Marvin Gaye: Leisure and libidinal energy

Friday, June 19. 2009

“One thing that he was very clear about was that he did not enjoy performing,” said his West coast publicist Elaine Jesmer. “He hated having to go out on that stage. The way he seemed to handle it was to become part of the music. He became an instrument. You could see it. He closed his eyes and never looked at the audience. In those days he never played a show with his eyes open! He didn’t consider himself to be graceful, though of course he was in ways that he couldn’t see. So he stood very still and became a member of the orchestra.”

Taken from Ben Edmonds’ What’s Going On: Marvin Gaye and The Last Days of the Motown Sound, this passage introduces something of the instrumentality of Marvin Gaye. Jesmer notes that Gaye’s reluctance to perform live was assuaged by his ability to somehow meld with the songs orchestration, to disappear into the mix. This interplay between instrumentation and subsuming becomes a useful trope for thinking about Gaye’s performance. It offers a way of turning towards what I’d like to call the internal logic of space and eroticism within his sound.

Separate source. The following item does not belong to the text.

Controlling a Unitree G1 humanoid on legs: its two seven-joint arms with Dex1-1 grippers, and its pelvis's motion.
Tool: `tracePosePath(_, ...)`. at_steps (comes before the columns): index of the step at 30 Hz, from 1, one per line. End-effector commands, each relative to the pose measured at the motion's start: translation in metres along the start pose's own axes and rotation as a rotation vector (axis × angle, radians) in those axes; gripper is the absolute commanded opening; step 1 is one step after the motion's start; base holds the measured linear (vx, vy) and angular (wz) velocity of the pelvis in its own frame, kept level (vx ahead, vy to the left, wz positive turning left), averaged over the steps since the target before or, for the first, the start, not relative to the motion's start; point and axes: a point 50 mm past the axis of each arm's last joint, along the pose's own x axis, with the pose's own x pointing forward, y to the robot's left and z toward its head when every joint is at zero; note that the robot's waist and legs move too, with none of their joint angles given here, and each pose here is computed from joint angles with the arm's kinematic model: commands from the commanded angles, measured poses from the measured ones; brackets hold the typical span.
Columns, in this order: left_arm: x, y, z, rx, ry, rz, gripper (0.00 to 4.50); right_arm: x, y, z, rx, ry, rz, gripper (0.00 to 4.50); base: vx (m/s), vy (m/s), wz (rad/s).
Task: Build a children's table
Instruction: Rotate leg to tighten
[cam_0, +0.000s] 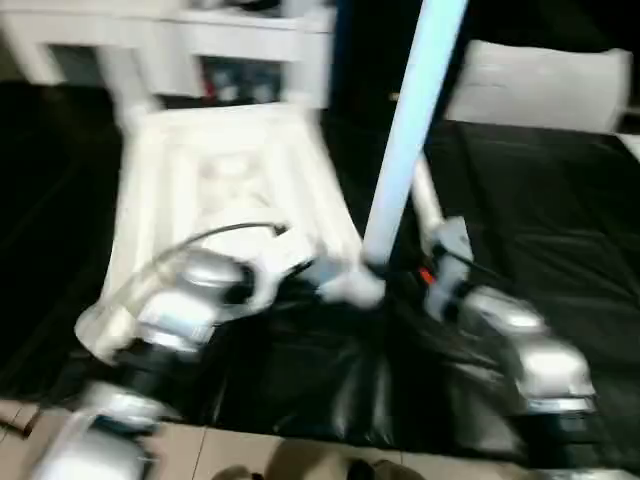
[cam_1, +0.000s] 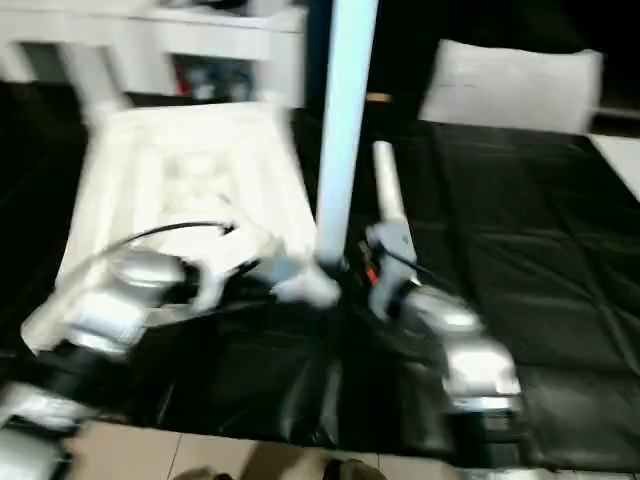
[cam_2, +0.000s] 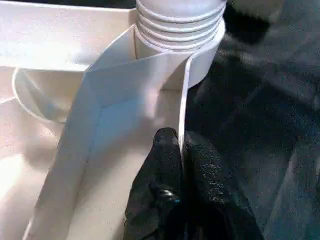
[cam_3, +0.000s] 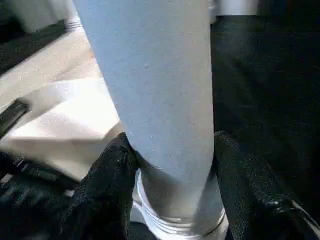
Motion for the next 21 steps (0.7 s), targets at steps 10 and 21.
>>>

Jemser isolates, through Gaye’s discomfort with public performance and his attempt to play with the instruments, a trend that seemed to develop out of his response to the ethos of Motown. The likes of Edmonds and biographer David Ritz note at length that Gaye’s career in Detroit was defined by his ambivalent relationship to work. He quite regularly vocalised and acted out his desire not to work at Motown’s speed, not to have demands made of him by the company. Instead Gaye wanted to work at his own leisure. The issue of Gaye’s leisure, as a counterpoint to the Motown demand for labour, leads us towards the draw of Jesmer’s comments. At a certain level, she is telling us that Gaye’s performance was about was about an intimacy achieved through a desire for leisure. He wanted to locate an internal space within the Sound of Young America where he could work at pace that was comfortable for him. It was a space that allowed him to become intimate with the machinery of the sound, it allowed him to become a member of the orchestra.

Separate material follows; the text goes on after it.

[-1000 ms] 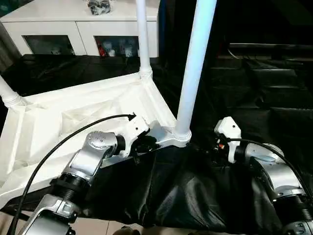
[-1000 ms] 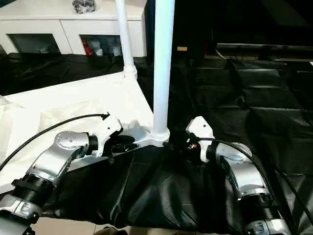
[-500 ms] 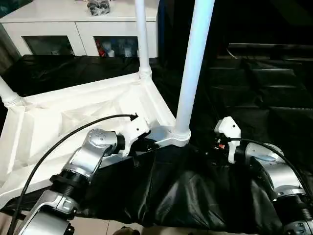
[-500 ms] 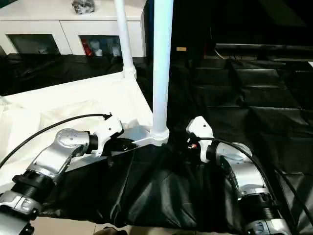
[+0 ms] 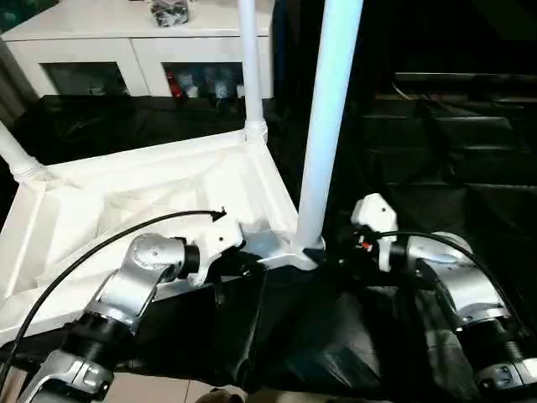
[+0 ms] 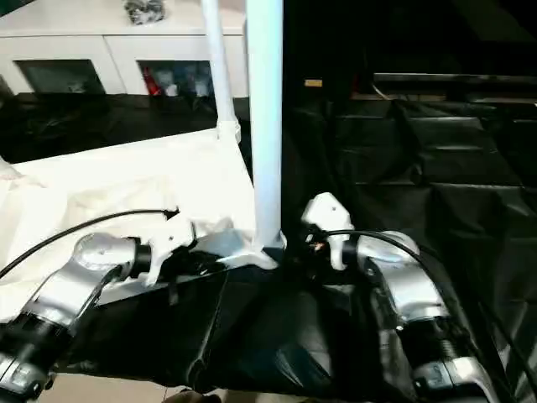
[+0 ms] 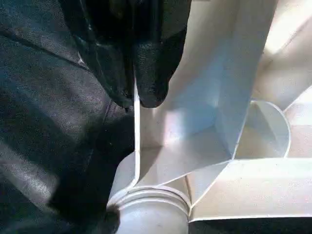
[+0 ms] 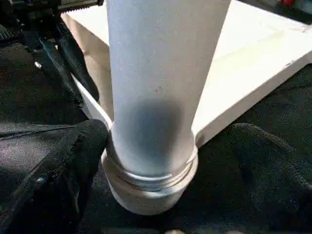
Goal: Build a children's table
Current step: Rotate leg to tighten
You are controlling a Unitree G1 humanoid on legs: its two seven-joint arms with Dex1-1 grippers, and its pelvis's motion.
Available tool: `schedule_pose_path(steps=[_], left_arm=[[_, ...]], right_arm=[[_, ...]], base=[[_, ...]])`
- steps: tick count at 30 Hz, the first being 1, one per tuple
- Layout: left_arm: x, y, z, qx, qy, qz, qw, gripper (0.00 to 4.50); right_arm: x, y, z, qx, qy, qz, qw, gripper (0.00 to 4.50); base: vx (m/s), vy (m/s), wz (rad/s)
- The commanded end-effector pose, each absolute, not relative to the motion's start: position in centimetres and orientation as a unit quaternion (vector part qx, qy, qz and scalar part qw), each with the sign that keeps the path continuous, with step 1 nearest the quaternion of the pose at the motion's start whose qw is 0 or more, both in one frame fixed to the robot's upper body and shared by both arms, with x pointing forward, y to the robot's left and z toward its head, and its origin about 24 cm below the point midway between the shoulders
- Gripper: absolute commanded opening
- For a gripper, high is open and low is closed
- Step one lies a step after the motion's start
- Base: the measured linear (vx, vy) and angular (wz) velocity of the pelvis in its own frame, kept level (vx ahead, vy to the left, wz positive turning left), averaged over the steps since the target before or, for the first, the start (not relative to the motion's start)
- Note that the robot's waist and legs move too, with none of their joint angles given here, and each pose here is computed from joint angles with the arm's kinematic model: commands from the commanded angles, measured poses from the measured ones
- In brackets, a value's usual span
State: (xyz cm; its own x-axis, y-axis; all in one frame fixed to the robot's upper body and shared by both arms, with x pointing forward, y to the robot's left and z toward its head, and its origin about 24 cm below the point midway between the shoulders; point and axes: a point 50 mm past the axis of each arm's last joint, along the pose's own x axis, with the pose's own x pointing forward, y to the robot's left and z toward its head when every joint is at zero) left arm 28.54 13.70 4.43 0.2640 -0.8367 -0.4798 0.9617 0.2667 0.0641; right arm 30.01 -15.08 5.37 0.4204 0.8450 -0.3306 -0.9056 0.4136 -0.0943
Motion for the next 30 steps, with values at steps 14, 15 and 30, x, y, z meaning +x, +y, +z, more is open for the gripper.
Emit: schedule_pose_path(steps=[14,15,30], left_arm=[[28.4,13.3,5.1,0.159,0.138,-0.586,0.783,0.00],[28.4,13.3,5.1,0.159,0.138,-0.586,0.783,0.00],[28.6,14.4,5.3,0.171,0.148,-0.570,0.790,0.00]], right_arm=[[31.2,-13.3,5.3,-0.142,0.116,0.561,0.808,3.38],[31.2,-13.3,5.3,-0.142,0.116,0.561,0.808,3.31],[31.0,-12.7,4.8,-0.135,0.126,0.588,0.788,2.56]], base=[[0.000,0.000,0.00],[0.000,0.000,0.00],[0.000,0.000,0.00]])
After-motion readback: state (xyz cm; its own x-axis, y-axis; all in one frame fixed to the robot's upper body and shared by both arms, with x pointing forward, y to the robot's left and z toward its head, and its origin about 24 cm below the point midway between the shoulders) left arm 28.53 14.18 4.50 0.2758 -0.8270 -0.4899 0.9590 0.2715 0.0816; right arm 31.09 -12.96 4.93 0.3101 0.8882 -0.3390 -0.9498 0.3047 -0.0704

As is evident from the two recordings below, this was a stance that Gaye worked on throughout his career. The desire to slow the thing down, to make it more intimate, was evident in the mid 1960s and later blossomed into a refusal to work, which produced the likes of “What’s Going On” and the sublime “I Want You”. Gaye’s voice always appeared to operate at a tender point of slippage between him and the instrument. It opened up a libidinal energy that was always locked into the machinery of Berry Gordy’s organisation.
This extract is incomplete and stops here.